The Canadian Broadcasting Corp. (CBC) needed a truck that could turn on a dime and carry a heavy load, so Mario Gionet, corporate fleet senior manager for CBC Radio-Canada, decided to look into Kenworth and its line of cabovers.
CBC’s fleet operates several small trucks built on the Mercedes Sprinter platform that are used for news gathering and obtaining live shots of an event. However, its bread and butter for covering local news are three custom-built mobile production units — two Kenworth K270 Class 6 cabovers with 14-ft. bodies on 142-in. wheelbases and one Kenworth K370 Class 7 cabover with a 17-ft. body on a 182-in. wheelbase. Because the CBC broadcasts in both English and French, technicians must carry double the camera equipment, which the Kenworths can accommodate.
CBC serves as the national public broadcaster for both radio and television across Canada. Every vehicle in CBC’s fleet, most of which are located in Montreal, is under Gionet’s supervision. CBC also covers the news globally with vehicles in Los Angeles, China, Russia, and Israel.
Carrying the Load
Before switching to the Kenworth cabovers, CBC used a freight truck with a front-engine mount nose.
“The operations group requested a truck to be used in downtown Montreal for easy maneuverability and making sharper turns, while at the same time having the ability to carry a heavy payload,” Gionet says. “In that regard, Kenworth was the perfect choice for us.”

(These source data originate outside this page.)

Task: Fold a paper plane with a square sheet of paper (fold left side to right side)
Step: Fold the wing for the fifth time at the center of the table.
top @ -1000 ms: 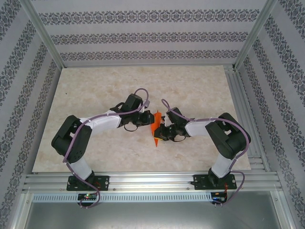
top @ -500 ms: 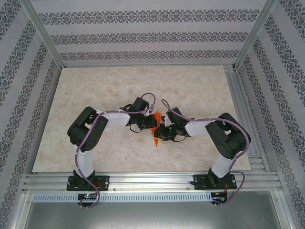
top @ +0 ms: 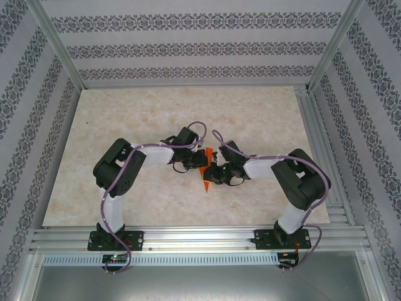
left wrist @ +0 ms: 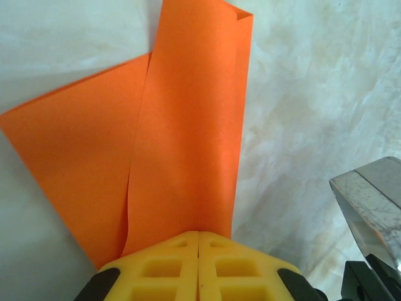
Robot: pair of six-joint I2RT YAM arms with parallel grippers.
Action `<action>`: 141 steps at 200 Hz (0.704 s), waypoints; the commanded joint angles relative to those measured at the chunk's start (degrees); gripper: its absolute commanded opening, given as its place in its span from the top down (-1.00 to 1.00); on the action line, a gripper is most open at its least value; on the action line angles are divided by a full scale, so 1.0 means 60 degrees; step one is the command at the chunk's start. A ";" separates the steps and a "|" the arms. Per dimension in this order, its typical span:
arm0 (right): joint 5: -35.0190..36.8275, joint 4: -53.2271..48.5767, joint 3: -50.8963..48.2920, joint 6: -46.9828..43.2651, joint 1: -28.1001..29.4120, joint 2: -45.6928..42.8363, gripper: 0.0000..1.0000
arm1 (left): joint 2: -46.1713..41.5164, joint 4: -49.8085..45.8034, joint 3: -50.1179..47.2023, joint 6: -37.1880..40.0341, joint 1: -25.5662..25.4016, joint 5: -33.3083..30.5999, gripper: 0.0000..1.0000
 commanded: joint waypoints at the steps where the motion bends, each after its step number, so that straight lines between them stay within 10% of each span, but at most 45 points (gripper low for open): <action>1: 0.0232 -0.0435 -0.0205 0.0006 0.0069 -0.0355 0.69 | 0.0614 -0.0425 -0.0129 0.0284 -0.0037 -0.1107 0.83; 141: -0.0689 0.2035 -0.1726 0.1611 0.0216 -0.1160 0.67 | 0.0542 -0.0410 -0.0344 0.0225 -0.0037 -0.1230 0.88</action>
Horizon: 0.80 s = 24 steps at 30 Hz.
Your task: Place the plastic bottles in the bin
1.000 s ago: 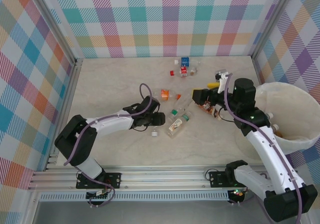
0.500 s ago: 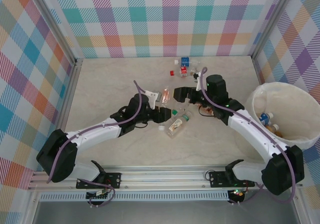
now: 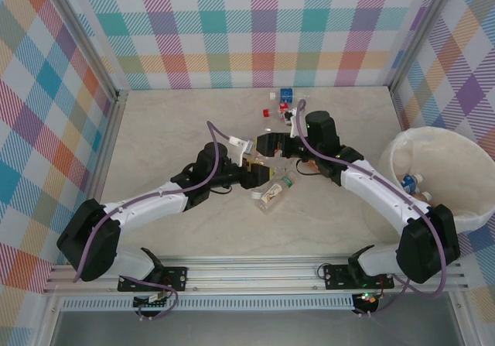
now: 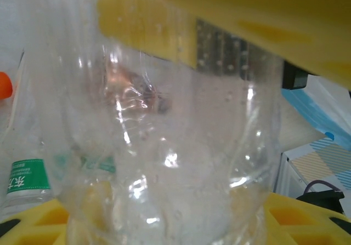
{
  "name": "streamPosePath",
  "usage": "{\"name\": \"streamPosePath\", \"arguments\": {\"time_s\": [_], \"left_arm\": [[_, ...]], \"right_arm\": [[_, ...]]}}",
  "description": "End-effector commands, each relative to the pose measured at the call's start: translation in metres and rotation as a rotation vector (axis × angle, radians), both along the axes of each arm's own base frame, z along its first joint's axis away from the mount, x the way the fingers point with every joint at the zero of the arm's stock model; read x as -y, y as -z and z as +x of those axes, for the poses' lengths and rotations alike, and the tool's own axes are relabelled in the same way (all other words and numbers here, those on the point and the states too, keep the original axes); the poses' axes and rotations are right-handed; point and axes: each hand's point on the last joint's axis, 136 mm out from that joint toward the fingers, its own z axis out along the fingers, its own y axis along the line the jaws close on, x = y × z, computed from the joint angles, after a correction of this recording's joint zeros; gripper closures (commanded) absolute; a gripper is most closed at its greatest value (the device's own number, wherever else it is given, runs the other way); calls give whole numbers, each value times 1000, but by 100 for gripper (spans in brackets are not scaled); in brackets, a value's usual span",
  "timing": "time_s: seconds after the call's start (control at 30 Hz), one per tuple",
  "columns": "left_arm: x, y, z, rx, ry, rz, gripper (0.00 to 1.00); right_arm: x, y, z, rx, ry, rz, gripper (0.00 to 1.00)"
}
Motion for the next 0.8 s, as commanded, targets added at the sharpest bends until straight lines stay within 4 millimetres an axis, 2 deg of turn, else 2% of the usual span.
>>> {"name": "streamPosePath", "arguments": {"time_s": [0.0,0.23,0.33,0.47,0.6,0.63,0.77], "left_arm": [[13,-25,-11,70,97,-88,75],[15,-22,-8,52,89,-76,69],[14,-20,-4,39,63,-63,62],[10,-17,4,17,8,-51,37],[12,-21,0,25,38,-74,4],[13,-24,-4,39,59,-93,0],[9,-31,-6,77,56,-130,0]], "right_arm": [[-8,-9,3,20,-23,24,4],[-13,-12,0,33,-54,56,23],[-9,-15,0,56,-35,57,33],[-1,-23,1,103,4,46,39],[4,-27,0,117,22,40,39],[5,-28,0,119,28,38,39],[9,-30,1,133,53,29,39]]}}
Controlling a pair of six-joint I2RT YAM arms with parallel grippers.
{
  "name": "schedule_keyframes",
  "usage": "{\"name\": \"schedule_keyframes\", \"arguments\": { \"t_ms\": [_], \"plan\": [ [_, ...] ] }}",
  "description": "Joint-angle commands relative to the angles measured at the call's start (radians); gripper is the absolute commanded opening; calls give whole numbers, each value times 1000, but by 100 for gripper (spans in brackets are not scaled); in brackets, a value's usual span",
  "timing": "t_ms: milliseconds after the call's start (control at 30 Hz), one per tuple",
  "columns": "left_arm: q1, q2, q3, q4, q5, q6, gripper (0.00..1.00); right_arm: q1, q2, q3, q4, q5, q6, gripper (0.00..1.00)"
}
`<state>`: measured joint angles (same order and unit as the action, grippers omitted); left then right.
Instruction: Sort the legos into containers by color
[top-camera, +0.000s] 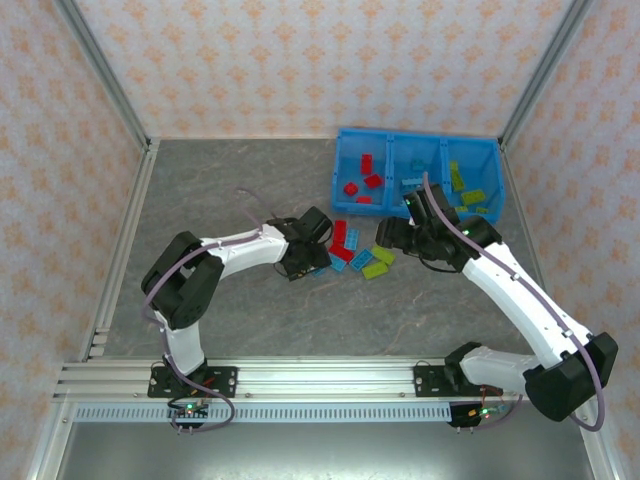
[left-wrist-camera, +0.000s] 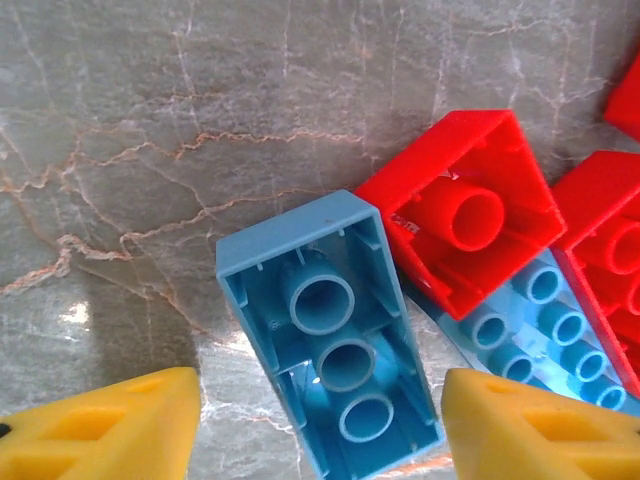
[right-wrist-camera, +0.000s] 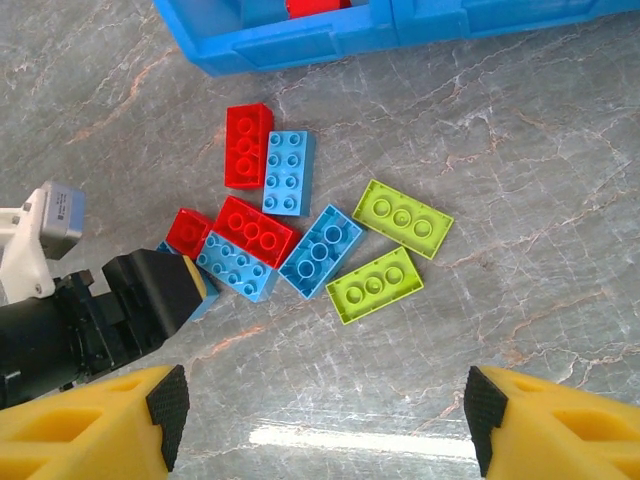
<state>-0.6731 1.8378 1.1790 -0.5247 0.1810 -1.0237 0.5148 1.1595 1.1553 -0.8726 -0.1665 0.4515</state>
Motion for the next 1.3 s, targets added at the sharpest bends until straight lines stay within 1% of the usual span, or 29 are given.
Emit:
{"name": "schedule_keyframes", "arguments": {
  "t_ms": [0,100,200,367,433,500,533,600,667,733,800,833,867,933,967,1033,1133,1200,1267],
  "plan": [
    [3,3,-22,-5,-2,2,63,3,9,11,15,-9,15,75],
    [3,3,-41,-15,-5,17,57,2,9,6,13,-19,23,75],
    [3,-13,-76,-11,-1,29,47,2,10,-5,20,-67,19,75],
    [-2,-67,-117,-3,32,96,31,10,36,-52,68,-296,-37,74],
    [-16,-100,-99,-26,41,142,27,11,47,-80,115,-425,-44,72],
    [-46,-137,-49,-66,41,184,26,11,32,-101,170,-494,-28,71],
    [-69,-154,-11,-87,28,205,25,11,29,-107,192,-501,-19,71],
    [-113,-171,75,-122,-4,247,25,12,-14,-99,194,-447,-11,70],
    [-145,-155,174,-130,-22,288,25,11,-48,-78,166,-296,4,70],
    [-160,-98,293,-128,-54,320,26,11,-101,-75,130,-80,41,71],
    [-162,-17,423,-122,-99,355,26,11,-163,-98,98,164,97,71],
    [-163,38,502,-125,-136,381,26,11,-198,-112,83,257,130,72],
    [-163,93,573,-126,-170,411,26,12,-230,-125,81,318,146,72],
    [-161,232,746,-125,-252,496,25,11,-305,-172,100,377,168,72],
    [-157,291,832,-134,-269,534,24,11,-334,-192,115,383,173,72],
    [-152,427,1031,-138,-284,601,24,10,-379,-221,118,384,172,73],
    [-147,603,1324,-172,-274,664,24,10,-399,-217,58,390,162,73],
    [-144,682,1465,-167,-260,689,26,10,-401,-212,24,392,156,73],
    [-139,715,1502,-111,-238,726,30,10,-409,-219,14,386,152,73]
  ]
}}
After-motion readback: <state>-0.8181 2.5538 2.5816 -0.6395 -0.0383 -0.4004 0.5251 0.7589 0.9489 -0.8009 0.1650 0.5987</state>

Gionet developed the truck’s specs with his engineering department, which built all the technical equipment that rides in the back of the vehicle. They worked together to provide a truck for the three technicians onboard so they can add more gear to their existing equipment without going over the vehicle’s weight capacity.
The Kenworths don’t travel much — no more than 20,000 km (about 12,400 miles) per year —however, the main challenge is to be on location and ready to go at all times. For the most part, the trucks are stationed in downtown Montreal, so they travel about 5 km per day for a shoot before returning to headquarters.
That said, the CBC has sent vehicles to large events or to cover disasters, such as Hurricane Irma in Florida. “We never know when the trucks are going to hit the road for a long trip or stay around and cover local stories,” Gionet says. “We are driven by the importance of the news.”
Keeping Up With Maintenance
The trucks are so specialized and expensive (about $800,000-$1 million each) that they can’t easily be replaced.
“If one truck breaks down, I can’t turn around and rent one,” Gionet says. “The news is at the moment, so if something really important is happening, we have to be there. We keep close eyes on regular maintenance. We’ll replace parts sooner instead of waiting for a breakdown.”
Gionet recalls a breakdown while covering a wild fire in Western Canada. The technical equipment onboard still worked, so they sent a tow truck to move the vehicle from the site where it was disabled to the scene of the fire to ensure they would be on the air for the news without placing the technicians in danger.
Because the CBC doesn’t have its own maintenance shop, Gionet relies on Kenworth Montreal’s maintenance and minor repairs program. He also has a maintenance and fuel plan through ARI, a fleet management company, to utilize ARI’s repair network in case of a breakdown far from home.
Because CBC crosses into the U.S. to cover stories, the trucks are equipped with electronic logging devices (ELD) to comply with the new U.S. regulation. Canada will begin to implement ELDs in January 2019, and they will be mandatory by 2020.
The ELD systems are equipped with GPS, allowing Gionet to track drivers in remote areas, understand mechanical issues, and route vehicles closest to an event.
When CBC is ready to sell its vehicles, it’s usually because media technology has changed, not because the vehicle is at the end of its lifecycle. Most of the technical equipment is recovered for use in a studio and the truck is sent to auction.
“The trucks can only operate with that particular technical equipment, so once the technology needs replaced, the truck is of no use to us,” Gionet says. “We need a new truck with a whole new body.”